> _Provided material_
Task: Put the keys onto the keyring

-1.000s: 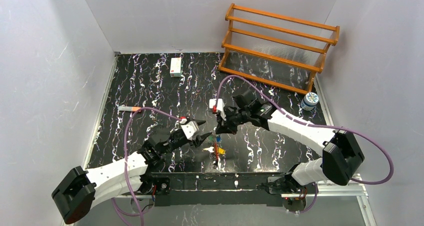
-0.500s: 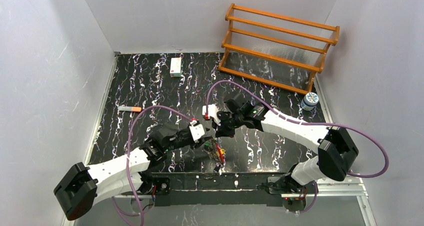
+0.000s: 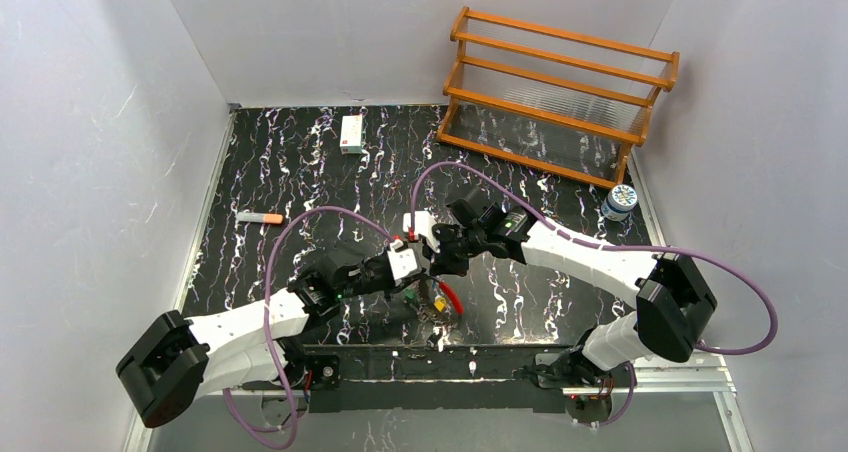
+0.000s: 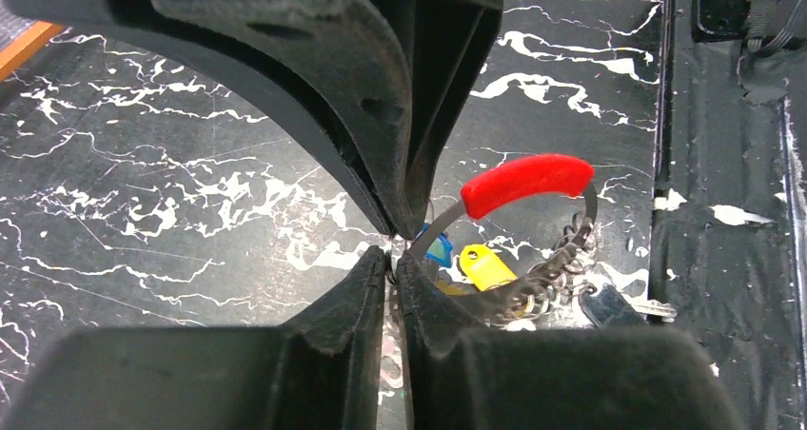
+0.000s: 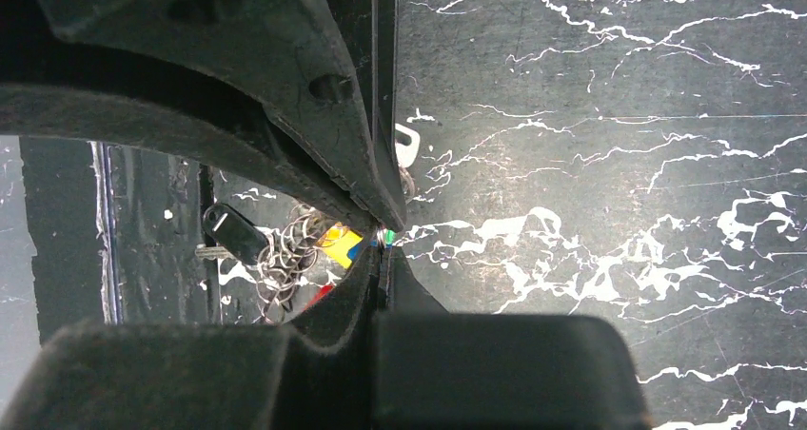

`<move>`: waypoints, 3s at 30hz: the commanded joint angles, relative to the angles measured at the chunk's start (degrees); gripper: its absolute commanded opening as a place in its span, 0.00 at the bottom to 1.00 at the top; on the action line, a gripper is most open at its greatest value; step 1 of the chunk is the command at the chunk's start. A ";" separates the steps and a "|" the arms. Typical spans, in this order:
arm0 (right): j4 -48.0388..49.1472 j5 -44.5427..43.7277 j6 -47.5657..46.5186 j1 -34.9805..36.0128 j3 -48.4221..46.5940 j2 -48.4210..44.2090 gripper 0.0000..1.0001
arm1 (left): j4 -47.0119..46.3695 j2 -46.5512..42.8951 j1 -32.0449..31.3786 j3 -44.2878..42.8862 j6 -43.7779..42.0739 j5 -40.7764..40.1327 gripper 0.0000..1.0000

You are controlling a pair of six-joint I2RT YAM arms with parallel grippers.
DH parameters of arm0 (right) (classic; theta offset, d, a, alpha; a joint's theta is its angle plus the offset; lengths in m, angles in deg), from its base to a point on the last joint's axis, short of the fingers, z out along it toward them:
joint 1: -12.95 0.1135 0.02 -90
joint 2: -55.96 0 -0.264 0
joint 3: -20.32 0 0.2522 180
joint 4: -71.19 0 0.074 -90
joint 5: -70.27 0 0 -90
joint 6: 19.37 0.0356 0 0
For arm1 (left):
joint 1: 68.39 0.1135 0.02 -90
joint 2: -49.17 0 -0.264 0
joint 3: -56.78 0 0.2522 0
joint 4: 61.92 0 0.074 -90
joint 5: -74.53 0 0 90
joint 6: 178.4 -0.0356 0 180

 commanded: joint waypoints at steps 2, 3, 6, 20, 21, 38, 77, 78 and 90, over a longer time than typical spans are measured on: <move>0.94 0.47 -0.33 0.56 -2.41 -0.45 0.01 | -0.81 -0.37 -0.27 -1.82 -0.24 0.88 0.01; 1.04 0.51 -0.36 0.53 -2.41 -0.52 0.01 | -0.73 -0.52 -0.24 -1.70 -0.29 0.64 0.00; 1.99 0.72 -0.28 0.52 -1.90 -0.96 0.01 | -0.31 -1.26 -0.27 -1.37 -0.41 -0.19 0.00; 16.61 8.37 6.64 -3.64 5.42 -7.05 0.49 | -9.11 -7.67 -0.25 4.27 4.08 -5.97 0.00; 17.70 9.89 7.88 -4.40 5.84 -7.49 0.48 | -11.49 -8.02 -0.24 5.27 5.13 -6.33 0.00; 24.27 22.66 14.01 -10.76 8.83 -8.39 0.42 | -33.22 -9.35 -0.28 13.41 13.24 -10.05 0.00; 18.38 23.71 13.56 -10.75 5.34 0.38 0.03 | -33.68 -9.26 -0.24 13.53 13.22 -9.30 0.00; 18.44 23.65 13.49 -10.76 5.47 0.06 0.10 | -33.69 -9.32 -0.24 13.58 13.24 -9.29 0.00; 30.83 22.24 14.19 -10.76 12.19 -10.01 0.52 | -33.73 -9.26 -0.25 13.67 13.37 -9.13 0.00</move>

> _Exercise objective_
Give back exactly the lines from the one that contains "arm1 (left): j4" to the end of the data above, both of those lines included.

> _Result of the exercise_
arm1 (left): j4 -47.0119..46.3695 j2 -46.5512..42.8951 j1 -32.0449..31.3786 j3 -44.2878..42.8862 j6 -43.7779..42.0739 j5 -40.7764..40.1327 gripper 0.0000..1.0000

You are controlling a pair of six-joint I2RT YAM arms with parallel grippers.
DH parameters of arm0 (right) (classic; theta offset, d, a, alpha; a joint's theta is its angle plus the offset; lengths in m, angles in deg), from its base to a point on the last joint's axis, short of the fingers, z out along it toward them:
joint 1: -12.95 0.1135 0.02 -90
joint 2: -55.96 0 -0.264 0
joint 3: -20.32 0 0.2522 180
joint 4: -71.19 0 0.074 -90
joint 5: -70.27 0 0 -90
joint 6: 19.37 0.0356 0 0
For arm1 (left):
joint 1: 68.39 0.1135 0.02 -90
joint 2: -49.17 0 -0.264 0
joint 3: -56.78 0 0.2522 0
joint 4: 61.92 0 0.074 -90
joint 5: -74.53 0 0 90
joint 6: 178.4 -0.0356 0 180

 commanded: joint waypoints at steps 2, 3, 6, 20, 21, 38, 77, 78 and 90, over a longer time than typical spans are measured on: <move>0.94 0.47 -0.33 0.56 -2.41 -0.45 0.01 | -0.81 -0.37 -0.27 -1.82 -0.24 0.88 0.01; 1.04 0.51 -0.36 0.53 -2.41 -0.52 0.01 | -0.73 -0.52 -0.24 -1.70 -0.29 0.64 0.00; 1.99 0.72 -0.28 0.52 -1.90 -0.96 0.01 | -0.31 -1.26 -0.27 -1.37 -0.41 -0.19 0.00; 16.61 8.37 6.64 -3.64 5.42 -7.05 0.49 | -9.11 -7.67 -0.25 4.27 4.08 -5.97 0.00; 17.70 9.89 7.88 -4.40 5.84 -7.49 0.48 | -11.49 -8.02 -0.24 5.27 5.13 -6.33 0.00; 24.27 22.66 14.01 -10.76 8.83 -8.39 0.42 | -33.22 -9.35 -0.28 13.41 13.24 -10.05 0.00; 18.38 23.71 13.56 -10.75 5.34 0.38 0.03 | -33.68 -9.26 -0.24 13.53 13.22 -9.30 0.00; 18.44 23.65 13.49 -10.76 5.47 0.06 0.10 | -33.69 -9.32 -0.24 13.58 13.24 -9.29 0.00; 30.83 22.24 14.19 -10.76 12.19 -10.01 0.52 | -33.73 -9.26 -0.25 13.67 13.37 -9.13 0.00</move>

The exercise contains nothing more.